:: Work item ::
Please repeat the listing in its entirety, without any alteration.
-*-
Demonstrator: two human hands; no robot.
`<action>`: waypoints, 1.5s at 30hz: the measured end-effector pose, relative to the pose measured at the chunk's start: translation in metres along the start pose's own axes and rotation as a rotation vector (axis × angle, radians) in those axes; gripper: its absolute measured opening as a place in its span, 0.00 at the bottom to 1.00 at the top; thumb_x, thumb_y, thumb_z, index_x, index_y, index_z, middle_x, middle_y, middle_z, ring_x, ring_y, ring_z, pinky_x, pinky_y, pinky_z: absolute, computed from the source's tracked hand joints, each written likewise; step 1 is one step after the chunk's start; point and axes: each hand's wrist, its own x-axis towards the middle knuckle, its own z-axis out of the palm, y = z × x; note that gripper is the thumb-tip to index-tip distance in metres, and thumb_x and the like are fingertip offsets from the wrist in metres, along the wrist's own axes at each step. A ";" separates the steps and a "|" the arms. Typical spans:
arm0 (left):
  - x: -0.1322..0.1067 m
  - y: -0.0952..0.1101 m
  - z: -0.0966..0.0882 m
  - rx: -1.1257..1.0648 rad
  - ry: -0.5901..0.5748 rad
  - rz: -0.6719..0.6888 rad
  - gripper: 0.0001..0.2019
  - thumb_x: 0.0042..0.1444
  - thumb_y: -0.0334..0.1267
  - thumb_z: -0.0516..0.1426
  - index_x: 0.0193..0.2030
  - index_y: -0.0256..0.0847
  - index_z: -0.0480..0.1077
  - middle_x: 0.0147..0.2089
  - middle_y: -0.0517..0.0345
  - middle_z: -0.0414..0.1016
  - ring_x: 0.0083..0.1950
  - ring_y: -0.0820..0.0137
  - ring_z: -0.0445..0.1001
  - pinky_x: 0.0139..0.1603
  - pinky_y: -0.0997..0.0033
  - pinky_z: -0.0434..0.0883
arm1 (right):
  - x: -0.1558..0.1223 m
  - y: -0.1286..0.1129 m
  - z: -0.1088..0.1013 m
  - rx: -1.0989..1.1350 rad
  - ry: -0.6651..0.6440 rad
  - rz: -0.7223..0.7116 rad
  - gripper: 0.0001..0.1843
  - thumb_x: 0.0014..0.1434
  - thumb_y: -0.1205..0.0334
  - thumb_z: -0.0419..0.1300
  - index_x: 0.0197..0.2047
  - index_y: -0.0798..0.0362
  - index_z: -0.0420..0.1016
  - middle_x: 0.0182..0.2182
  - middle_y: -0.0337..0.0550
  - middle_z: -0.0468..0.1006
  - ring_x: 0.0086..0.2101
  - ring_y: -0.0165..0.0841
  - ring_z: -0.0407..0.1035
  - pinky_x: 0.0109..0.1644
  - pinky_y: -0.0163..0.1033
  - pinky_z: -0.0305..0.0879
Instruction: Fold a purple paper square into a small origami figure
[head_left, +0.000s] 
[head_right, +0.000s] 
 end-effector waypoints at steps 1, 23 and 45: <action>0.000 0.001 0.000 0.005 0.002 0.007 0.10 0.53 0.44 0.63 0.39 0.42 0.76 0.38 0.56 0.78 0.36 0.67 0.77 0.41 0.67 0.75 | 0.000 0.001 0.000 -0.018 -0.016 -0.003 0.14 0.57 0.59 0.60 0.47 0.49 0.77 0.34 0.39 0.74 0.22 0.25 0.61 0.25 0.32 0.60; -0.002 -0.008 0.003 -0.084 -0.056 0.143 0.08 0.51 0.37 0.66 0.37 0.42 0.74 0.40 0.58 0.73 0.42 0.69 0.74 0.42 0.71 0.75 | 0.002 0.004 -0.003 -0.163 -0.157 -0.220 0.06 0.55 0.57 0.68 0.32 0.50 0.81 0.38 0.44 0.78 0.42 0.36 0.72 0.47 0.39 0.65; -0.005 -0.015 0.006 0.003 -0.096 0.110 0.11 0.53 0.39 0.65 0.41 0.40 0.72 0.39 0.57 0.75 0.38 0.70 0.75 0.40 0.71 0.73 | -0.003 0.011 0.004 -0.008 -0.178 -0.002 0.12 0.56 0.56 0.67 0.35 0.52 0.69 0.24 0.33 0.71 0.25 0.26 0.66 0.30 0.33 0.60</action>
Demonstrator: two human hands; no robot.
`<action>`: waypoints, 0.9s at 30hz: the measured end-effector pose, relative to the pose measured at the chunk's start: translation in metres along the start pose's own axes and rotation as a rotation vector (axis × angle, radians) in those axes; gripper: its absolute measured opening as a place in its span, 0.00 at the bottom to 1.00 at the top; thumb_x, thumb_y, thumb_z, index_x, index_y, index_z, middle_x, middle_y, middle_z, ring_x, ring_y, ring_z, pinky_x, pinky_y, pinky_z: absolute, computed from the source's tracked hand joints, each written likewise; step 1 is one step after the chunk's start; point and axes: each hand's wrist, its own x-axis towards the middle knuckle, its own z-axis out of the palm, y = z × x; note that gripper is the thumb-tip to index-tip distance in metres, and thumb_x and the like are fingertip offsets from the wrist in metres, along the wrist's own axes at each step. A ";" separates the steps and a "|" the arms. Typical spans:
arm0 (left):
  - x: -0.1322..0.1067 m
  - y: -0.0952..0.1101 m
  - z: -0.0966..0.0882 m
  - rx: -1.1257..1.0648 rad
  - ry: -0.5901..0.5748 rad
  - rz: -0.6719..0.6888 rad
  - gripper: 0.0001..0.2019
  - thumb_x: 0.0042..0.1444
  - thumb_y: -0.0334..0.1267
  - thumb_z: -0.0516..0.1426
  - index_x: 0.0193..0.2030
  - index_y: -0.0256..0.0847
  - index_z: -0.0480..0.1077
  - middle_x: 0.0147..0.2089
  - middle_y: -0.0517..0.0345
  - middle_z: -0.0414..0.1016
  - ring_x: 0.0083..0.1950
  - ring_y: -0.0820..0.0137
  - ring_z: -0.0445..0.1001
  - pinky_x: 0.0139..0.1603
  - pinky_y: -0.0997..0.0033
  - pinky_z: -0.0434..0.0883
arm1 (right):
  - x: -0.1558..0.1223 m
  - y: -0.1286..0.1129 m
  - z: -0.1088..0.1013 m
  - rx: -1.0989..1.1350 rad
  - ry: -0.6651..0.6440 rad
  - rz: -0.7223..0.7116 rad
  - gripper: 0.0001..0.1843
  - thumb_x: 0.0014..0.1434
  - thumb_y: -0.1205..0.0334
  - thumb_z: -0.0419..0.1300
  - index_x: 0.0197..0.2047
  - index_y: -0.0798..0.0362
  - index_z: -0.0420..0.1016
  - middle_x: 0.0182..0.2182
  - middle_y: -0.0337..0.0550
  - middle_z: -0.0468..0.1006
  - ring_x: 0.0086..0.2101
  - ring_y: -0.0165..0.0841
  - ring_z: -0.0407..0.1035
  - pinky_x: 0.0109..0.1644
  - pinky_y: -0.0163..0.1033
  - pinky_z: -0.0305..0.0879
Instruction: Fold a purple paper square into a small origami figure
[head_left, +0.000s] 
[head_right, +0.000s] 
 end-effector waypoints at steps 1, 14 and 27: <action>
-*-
:: Answer for this exercise ::
Demonstrator: two human hands; no robot.
`<action>`: waypoints, 1.5s at 30hz: the measured end-effector pose, relative to the pose measured at the chunk's start: translation in metres along the start pose's own axes and rotation as a rotation vector (axis × angle, radians) in those axes; gripper: its absolute measured opening as a place in its span, 0.00 at the bottom to 1.00 at the top; thumb_x, thumb_y, thumb_z, index_x, index_y, index_z, middle_x, middle_y, middle_z, ring_x, ring_y, ring_z, pinky_x, pinky_y, pinky_z: absolute, computed from the source's tracked hand joints, each written likewise; step 1 is one step after the chunk's start; point and axes: each hand's wrist, its own x-axis towards the middle knuckle, its own z-axis out of the palm, y = z × x; note that gripper is the thumb-tip to index-tip distance in metres, and thumb_x and the like are fingertip offsets from the wrist in metres, along the wrist's own axes at each step. A ";" separates the steps and a "|" the arms. Typical spans:
arm0 (left):
  - x: -0.1322..0.1067 m
  - y: -0.0952..0.1101 m
  - z: -0.0966..0.0882 m
  - rx: -1.1257..1.0648 rad
  - ry: -0.5901..0.5748 rad
  - rz: -0.6719..0.6888 rad
  - gripper: 0.0001..0.2019
  - thumb_x: 0.0042..0.1444
  - thumb_y: -0.0334..0.1267
  - thumb_z: -0.0516..0.1426
  - index_x: 0.0193..0.2030
  - index_y: -0.0256..0.0847
  - index_z: -0.0480..0.1077
  - middle_x: 0.0147..0.2089
  - middle_y: -0.0517..0.0345
  - middle_z: -0.0414..0.1016
  - ring_x: 0.0083..0.1950
  - ring_y: -0.0820..0.0137
  - ring_z: -0.0445..0.1001
  - pinky_x: 0.0139..0.1603
  - pinky_y: -0.0997..0.0033
  - pinky_z: -0.0434..0.0883
arm1 (right):
  - x: -0.1558..0.1223 m
  - y: -0.1286..0.1129 m
  - z: -0.1088..0.1013 m
  - rx: -1.0989..1.1350 rad
  - ry: -0.6651..0.6440 rad
  - rz: -0.7223..0.7116 rad
  - gripper: 0.0001..0.1843
  - thumb_x: 0.0014..0.1434
  - thumb_y: -0.1205..0.0334
  - thumb_z: -0.0419..0.1300
  - index_x: 0.0197..0.2047
  - index_y: -0.0798..0.0362
  - index_z: -0.0420..0.1016
  - middle_x: 0.0182..0.2182
  - middle_y: -0.0337..0.0550
  - middle_z: -0.0468..0.1006
  - ring_x: 0.0086..0.2101
  - ring_y: -0.0165..0.0841
  - ring_z: -0.0407..0.1035
  - pinky_x: 0.0109..0.1644
  - pinky_y: -0.0163..0.1033
  - pinky_z: -0.0305..0.0879
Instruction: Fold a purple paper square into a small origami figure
[head_left, +0.000s] 
[head_right, +0.000s] 
 end-effector waypoints at steps 1, 23 and 45: <action>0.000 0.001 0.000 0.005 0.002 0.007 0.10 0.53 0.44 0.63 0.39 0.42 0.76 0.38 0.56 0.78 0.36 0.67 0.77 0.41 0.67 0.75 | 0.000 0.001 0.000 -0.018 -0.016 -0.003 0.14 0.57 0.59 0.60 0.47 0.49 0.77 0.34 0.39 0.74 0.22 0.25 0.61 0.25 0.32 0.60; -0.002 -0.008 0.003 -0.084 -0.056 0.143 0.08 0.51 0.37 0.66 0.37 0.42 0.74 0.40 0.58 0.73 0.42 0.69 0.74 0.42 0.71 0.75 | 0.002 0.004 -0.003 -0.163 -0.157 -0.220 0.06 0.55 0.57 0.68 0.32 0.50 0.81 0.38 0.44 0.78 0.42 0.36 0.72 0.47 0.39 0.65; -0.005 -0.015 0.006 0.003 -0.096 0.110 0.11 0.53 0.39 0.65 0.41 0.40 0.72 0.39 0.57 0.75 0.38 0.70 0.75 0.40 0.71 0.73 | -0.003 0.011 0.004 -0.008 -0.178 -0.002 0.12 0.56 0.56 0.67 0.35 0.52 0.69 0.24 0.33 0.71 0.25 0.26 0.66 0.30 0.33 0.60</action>
Demonstrator: two human hands; no robot.
`<action>`: waypoints, 0.9s at 30hz: the measured end-effector pose, relative to the pose measured at the chunk's start: translation in metres along the start pose's own axes and rotation as a rotation vector (axis × angle, radians) in those axes; gripper: its absolute measured opening as a place in its span, 0.00 at the bottom to 1.00 at the top; thumb_x, thumb_y, thumb_z, index_x, index_y, index_z, middle_x, middle_y, middle_z, ring_x, ring_y, ring_z, pinky_x, pinky_y, pinky_z: absolute, computed from the source's tracked hand joints, each written likewise; step 1 is one step after the chunk's start; point and axes: each hand's wrist, its own x-axis towards the middle knuckle, its own z-axis out of the palm, y = z × x; note that gripper is the thumb-tip to index-tip distance in metres, and thumb_x and the like are fingertip offsets from the wrist in metres, along the wrist's own axes at each step. A ";" separates the steps and a "|" the arms. Typical spans:
arm0 (left):
  - x: -0.1322..0.1067 m
  - y: -0.0952..0.1101 m
  - z: -0.0966..0.0882 m
  - rx: -1.1257..1.0648 rad
  - ry: -0.5901..0.5748 rad
  - rz: -0.6719..0.6888 rad
  - gripper: 0.0001..0.2019
  - thumb_x: 0.0042..0.1444
  - thumb_y: -0.0334..0.1267
  - thumb_z: -0.0516..0.1426
  - index_x: 0.0193..0.2030
  - index_y: -0.0256..0.0847
  - index_z: -0.0480..0.1077
  - middle_x: 0.0147..0.2089
  - middle_y: -0.0517..0.0345
  - middle_z: -0.0414..0.1016
  - ring_x: 0.0083..0.1950
  - ring_y: -0.0820..0.0137
  - ring_z: -0.0445..0.1001
  - pinky_x: 0.0139..0.1603
  - pinky_y: -0.0997..0.0033
  - pinky_z: -0.0434..0.0883
arm1 (right):
  - x: -0.1558..0.1223 m
  - y: -0.1286..0.1129 m
  - z: -0.1088..0.1013 m
  - rx: -1.0989..1.1350 rad
  - ry: -0.6651..0.6440 rad
  - rz: -0.7223..0.7116 rad
  - gripper: 0.0001..0.1843
  - thumb_x: 0.0014..0.1434
  - thumb_y: -0.1205..0.0334
  - thumb_z: -0.0419..0.1300
  - index_x: 0.0197..0.2047
  - index_y: -0.0798..0.0362
  - index_z: -0.0420..0.1016
  - middle_x: 0.0182..0.2182
  - middle_y: -0.0337..0.0550
  - middle_z: -0.0468..0.1006
  - ring_x: 0.0086..0.2101
  - ring_y: -0.0165..0.0841
  - ring_z: -0.0407..0.1035
  - pinky_x: 0.0109..0.1644
  - pinky_y: -0.0163..0.1033
  - pinky_z: -0.0305..0.0879
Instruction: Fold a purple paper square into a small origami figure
[head_left, +0.000s] 
[head_right, +0.000s] 
 end-effector waypoints at steps 1, 14 and 27: <action>

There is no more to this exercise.